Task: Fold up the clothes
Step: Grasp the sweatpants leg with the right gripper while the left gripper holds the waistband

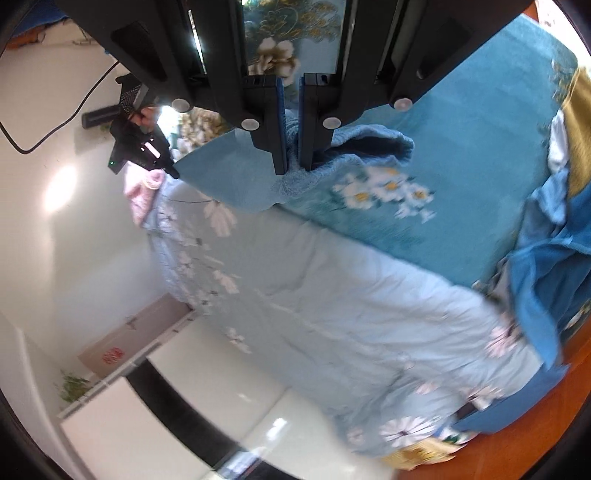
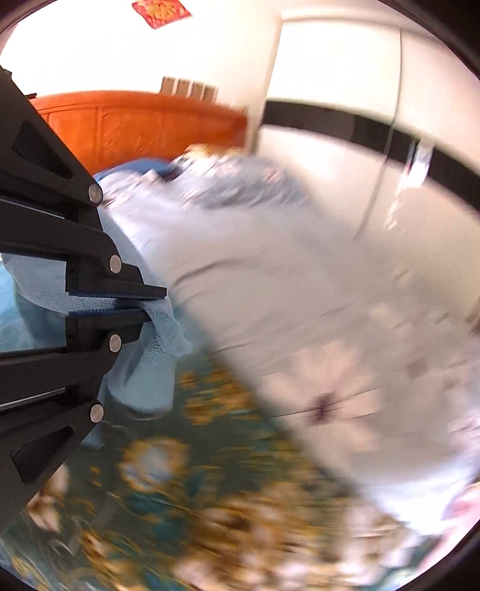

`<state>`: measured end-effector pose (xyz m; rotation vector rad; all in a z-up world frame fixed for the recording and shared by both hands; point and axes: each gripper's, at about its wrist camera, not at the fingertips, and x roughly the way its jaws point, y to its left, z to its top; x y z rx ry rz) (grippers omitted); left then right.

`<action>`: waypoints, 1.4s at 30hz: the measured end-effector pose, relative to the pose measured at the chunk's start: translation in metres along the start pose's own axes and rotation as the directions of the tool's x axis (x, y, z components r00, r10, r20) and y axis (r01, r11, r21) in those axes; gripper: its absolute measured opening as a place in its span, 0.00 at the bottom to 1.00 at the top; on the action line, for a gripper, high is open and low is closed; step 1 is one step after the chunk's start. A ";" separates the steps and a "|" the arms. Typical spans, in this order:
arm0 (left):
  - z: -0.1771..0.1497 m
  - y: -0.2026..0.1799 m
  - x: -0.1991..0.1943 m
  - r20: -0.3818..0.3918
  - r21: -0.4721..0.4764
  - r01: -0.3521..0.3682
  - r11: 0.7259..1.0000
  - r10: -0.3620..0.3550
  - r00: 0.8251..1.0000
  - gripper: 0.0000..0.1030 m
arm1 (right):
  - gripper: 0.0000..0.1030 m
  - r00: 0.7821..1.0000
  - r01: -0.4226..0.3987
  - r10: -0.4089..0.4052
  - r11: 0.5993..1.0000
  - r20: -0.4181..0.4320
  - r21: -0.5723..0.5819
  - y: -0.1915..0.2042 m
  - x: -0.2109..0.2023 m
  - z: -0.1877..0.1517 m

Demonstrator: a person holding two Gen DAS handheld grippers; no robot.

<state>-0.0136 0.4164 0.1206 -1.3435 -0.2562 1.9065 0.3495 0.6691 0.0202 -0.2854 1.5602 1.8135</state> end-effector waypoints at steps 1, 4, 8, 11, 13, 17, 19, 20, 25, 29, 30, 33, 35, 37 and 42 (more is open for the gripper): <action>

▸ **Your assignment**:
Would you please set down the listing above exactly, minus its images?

▸ **Answer space**:
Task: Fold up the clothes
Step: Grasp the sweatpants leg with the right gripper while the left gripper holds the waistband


`<state>`: measured end-effector pose (xyz m; rotation vector rad; all in a z-up world frame fixed for the recording and shared by both hands; point and axes: each gripper's, at about its wrist camera, not at the fingertips, and x roughly the way its jaws point, y to its left, z to its top; x y z rx ry rz) (grippers omitted); left then right.

`<action>`: waypoints, 1.4s at 30hz: the measured end-effector pose, relative to the pose measured at the chunk's start: translation in metres along the start pose's own axes and rotation as the directions of the tool's x axis (x, y, z components r00, r10, r20) and y axis (r01, r11, r21) in those axes; gripper: its absolute measured opening as a place in its span, 0.00 at the bottom to 1.00 at the top; on the action line, for a gripper, high is open and low is closed; step 1 is one step after the chunk's start. A ";" separates the steps and a "|" the arms. Typical spans, in this order:
arm0 (left):
  - z: -0.1771..0.1497 m
  - y: -0.2026..0.1799 m
  - x: -0.1991..0.1943 m
  - r20: -0.3818..0.3918
  - r21: -0.4721..0.4764
  - r01: -0.3521..0.3682
  - r11: 0.7259..1.0000
  - r10: -0.3620..0.3550
  - r00: 0.8251..1.0000
  - gripper: 0.0000..0.1030 m
arm1 (right):
  - gripper: 0.0000..0.1030 m
  - r00: 0.7821..1.0000
  - r01: -0.4226..0.3987
  - r10: -0.4089..0.4052
  - r11: 0.5993..1.0000
  - r20: -0.4181..0.4320
  - r21: -0.5723..0.5819
  - y: -0.1915..0.2042 m
  - x: -0.2109..0.2023 m
  - z: -0.1877..0.1517 m

Demonstrator: a person holding two Gen DAS handheld grippers; no robot.

<state>-0.0136 0.4164 0.1206 -1.3435 -0.2562 1.9065 0.3495 0.6691 0.0202 -0.2854 1.5602 1.8135</state> end-effector waypoints at steps 1, 4, 8, 11, 13, 17, 19, 20, 25, 29, 30, 33, 35, 37 and 42 (more is open for the gripper): <action>

There is nothing else to add to the answer.